In the records below, some lines hold the word "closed". Copy each of those lines.

Records from a data collection
----------------
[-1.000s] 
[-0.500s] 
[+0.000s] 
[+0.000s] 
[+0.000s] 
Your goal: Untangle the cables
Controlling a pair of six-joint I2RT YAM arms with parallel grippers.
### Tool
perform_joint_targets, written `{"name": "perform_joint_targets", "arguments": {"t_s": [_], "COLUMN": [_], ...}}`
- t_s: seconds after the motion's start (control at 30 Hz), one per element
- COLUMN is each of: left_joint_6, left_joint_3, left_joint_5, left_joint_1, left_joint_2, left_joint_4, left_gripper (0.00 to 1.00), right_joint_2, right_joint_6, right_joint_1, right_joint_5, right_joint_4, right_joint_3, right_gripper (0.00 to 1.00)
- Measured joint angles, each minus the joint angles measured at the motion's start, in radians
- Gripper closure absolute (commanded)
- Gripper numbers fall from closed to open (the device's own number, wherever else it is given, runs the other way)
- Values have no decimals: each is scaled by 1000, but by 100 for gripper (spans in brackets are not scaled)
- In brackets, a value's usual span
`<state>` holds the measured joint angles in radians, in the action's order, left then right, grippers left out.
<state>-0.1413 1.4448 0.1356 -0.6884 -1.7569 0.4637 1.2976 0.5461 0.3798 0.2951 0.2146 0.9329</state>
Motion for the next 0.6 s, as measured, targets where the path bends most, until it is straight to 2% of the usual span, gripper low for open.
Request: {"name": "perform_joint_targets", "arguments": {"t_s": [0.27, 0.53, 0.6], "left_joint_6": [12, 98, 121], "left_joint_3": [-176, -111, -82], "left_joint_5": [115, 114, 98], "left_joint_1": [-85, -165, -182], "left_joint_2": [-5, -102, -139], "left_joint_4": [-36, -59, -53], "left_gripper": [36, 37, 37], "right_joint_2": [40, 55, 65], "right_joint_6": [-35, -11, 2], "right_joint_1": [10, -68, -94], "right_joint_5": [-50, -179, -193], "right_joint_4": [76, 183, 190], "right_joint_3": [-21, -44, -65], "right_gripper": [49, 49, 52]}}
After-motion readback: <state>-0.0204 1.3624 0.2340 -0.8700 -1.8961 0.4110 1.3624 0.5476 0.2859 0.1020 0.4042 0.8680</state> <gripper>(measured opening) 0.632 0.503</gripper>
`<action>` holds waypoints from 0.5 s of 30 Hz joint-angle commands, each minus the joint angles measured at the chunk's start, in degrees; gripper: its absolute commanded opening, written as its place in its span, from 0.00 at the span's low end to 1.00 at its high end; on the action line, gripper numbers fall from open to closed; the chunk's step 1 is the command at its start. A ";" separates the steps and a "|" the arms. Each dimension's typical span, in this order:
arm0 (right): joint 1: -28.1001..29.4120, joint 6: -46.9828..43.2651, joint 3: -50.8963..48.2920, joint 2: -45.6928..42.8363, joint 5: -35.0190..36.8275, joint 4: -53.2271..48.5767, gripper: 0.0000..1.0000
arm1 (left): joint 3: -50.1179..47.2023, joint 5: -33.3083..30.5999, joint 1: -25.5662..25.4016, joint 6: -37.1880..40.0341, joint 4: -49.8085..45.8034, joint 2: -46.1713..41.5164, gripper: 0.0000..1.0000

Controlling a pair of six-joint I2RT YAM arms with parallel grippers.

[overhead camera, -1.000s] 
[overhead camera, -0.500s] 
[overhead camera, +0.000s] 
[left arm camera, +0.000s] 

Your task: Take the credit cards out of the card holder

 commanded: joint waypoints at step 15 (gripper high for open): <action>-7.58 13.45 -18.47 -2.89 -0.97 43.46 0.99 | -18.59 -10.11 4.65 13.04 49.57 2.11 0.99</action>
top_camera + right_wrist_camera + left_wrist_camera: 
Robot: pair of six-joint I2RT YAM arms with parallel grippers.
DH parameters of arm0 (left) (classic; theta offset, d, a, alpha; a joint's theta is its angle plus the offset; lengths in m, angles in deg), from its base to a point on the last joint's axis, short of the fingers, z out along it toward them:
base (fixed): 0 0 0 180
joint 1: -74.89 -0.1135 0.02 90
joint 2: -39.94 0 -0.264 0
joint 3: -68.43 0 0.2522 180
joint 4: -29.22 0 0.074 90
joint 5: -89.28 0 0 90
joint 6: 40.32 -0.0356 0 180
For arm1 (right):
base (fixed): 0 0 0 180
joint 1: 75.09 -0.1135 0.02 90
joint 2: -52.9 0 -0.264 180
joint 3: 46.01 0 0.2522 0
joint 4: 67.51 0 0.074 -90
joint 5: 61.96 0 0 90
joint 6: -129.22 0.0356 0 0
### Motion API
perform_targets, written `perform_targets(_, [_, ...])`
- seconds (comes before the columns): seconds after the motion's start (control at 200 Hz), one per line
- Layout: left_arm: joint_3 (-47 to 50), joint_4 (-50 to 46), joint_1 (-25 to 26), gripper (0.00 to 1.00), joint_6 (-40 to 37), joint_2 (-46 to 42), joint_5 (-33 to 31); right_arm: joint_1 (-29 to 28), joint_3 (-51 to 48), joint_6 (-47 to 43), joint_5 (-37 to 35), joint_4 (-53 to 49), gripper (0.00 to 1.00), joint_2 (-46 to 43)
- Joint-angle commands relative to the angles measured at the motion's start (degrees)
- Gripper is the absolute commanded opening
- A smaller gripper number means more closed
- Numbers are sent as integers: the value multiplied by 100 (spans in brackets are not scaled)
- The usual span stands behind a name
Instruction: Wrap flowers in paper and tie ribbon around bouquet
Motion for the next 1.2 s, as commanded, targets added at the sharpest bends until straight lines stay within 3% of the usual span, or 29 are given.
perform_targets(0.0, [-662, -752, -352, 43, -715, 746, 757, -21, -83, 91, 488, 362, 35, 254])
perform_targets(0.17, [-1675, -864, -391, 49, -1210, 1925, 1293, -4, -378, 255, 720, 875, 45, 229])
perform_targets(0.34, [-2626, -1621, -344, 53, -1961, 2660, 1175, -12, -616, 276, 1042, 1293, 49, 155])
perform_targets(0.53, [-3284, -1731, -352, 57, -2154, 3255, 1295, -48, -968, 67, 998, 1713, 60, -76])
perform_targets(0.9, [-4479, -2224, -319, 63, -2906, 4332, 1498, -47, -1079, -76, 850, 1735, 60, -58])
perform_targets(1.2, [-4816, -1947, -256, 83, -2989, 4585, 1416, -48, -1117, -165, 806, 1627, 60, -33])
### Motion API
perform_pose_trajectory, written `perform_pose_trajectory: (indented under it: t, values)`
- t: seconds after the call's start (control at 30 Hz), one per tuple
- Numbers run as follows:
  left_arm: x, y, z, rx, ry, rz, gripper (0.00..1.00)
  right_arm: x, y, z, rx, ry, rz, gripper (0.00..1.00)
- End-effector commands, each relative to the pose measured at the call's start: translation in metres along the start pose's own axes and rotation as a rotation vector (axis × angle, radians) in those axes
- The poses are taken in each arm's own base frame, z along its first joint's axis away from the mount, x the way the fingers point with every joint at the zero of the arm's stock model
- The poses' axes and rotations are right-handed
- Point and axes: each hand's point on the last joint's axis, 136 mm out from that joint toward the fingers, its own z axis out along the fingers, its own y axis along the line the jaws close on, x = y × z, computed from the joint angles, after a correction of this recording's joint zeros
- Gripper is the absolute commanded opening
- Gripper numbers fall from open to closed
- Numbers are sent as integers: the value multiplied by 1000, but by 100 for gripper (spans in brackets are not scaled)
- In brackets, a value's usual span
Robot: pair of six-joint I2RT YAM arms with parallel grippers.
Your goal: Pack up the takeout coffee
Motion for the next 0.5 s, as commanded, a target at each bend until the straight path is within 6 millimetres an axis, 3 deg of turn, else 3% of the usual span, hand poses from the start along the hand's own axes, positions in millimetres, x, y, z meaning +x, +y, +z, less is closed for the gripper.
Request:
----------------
Finished exercise
- Gripper numbers fall from closed to open (the device's own number, wherever else it is given, runs the other way)
`<action>` holds waypoints from 0.5 s of 30 Hz joint-angle commands, each minus the joint angles measured at the chunk's start, in degrees; gripper: its absolute commanded opening, written as its place in its span, from 0.00 at the span's low end to 1.00 at its high end; on the action line, gripper numbers fall from open to closed; the chunk's step 1 is the command at its start. A ";" separates the steps and a "|" the arms. Each dimension's typical span, in this order:
- A smaller gripper number means more closed
- Gripper numbers fall from open to closed
Motion for the next 0.5 s, as commanded, a target at each bend until the straight path is within 6 millimetres an axis, 3 deg of turn, else 3% of the usual span, hand poses from the start along the hand's own axes, positions in millimetres, x, y, z meaning +x, +y, +z, less is closed for the gripper.

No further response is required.